La détestation des riches, ou au moins une forte animosité à leur égard, fait ainsi partie du fonds culturel français. Il est exploité aussi bien à gauche qu’à droite (comme l’a montré Pierre Birnbaum dans le livre cité). On peut douter que cela améliore le sort des pauvres car punir les riches ne contribue pas à améliorer leurs chances de sortir de cet état. Pour ce faire, la redistribution est nécessaire mais elle ne suffit pas. Il faut surtout, à terme, accroître les chances de réussite éducative, une tâche dans laquelle la France, jusqu’ici, ne s’est pas montrée particulièrement performante.

[1] Le terme de « vampire » retient l’attention. Voici ce qu’écrit Jacques Le Goff dans son livre sur l’argent et la religion au Moyen Âge (que j’évoquerai plus loin, voir note 3) à propos de l’usurier « Vampire doublement effrayant de la société chrétienne, car ce suceur d’argent est souvent assimilé au juif déicide, infanticide et profanateur d’hostie ».

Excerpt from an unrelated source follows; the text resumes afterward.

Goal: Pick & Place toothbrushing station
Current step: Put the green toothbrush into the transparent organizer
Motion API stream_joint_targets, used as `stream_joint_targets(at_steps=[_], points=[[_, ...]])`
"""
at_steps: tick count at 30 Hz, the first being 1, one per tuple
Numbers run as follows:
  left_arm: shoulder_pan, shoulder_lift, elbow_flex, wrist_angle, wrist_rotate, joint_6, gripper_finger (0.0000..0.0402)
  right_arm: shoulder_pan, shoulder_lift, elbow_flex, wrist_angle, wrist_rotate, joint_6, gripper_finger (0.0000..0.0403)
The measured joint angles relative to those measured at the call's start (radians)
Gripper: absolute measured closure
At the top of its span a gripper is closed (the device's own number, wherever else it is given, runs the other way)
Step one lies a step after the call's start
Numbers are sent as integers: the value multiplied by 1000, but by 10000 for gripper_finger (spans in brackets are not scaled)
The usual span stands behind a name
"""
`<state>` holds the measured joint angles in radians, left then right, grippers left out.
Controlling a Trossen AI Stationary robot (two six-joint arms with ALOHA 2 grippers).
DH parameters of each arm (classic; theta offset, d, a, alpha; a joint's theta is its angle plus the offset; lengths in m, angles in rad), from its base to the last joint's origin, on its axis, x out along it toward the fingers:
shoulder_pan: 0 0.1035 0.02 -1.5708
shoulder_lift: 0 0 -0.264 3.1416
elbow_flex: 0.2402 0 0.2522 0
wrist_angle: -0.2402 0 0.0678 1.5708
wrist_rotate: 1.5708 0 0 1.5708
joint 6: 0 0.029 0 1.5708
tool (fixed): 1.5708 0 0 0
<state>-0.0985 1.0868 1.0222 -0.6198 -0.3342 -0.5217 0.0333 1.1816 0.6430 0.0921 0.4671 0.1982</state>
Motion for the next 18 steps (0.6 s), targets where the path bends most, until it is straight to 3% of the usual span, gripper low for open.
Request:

[2] Le rapport propose aussi la mesure suivante : « Assurer la représentation des groupes marginalisés dans les processus d’élaboration des politiques fiscales, y compris les organisations féministes et de justice raciale, afin de remédier aux inégalités intersectionnelles profondément ancrées dans nos systèmes fiscaux actuels. »

[3] La Bourse et la vie. Économie et religion au Moyen Âge, Fayard/Pluriel 2010 (1ère édition 1986 chez Hachette).

[4] Ce thème de la restitution est très important dans la mentalité du Moyen Âge. Les usuriers, au moment de trépasser et alors envahis par la crainte de l’enfer, peuvent en effet se racheter en restituant l’argent indûment gagné, une forme de redistribution avant l’heure.

[5] O. Galland et Y Lemel, Valeurs et cultures en Europe, La Découverte, coll. « Repères », 2007

[6] E. Troeltsch, Protestantisme et modernité [1909], Gallimard, 1991.

[7] P. Birnbaum, Le Peuple et les gros. Histoire d’un mythe, Grasset, 1979.

[8] F. Furet, Le Passé d'une illusion. Essai sur l'idée communiste au XXe siècle, Robert Laffont, Calmann Lévy, 1995.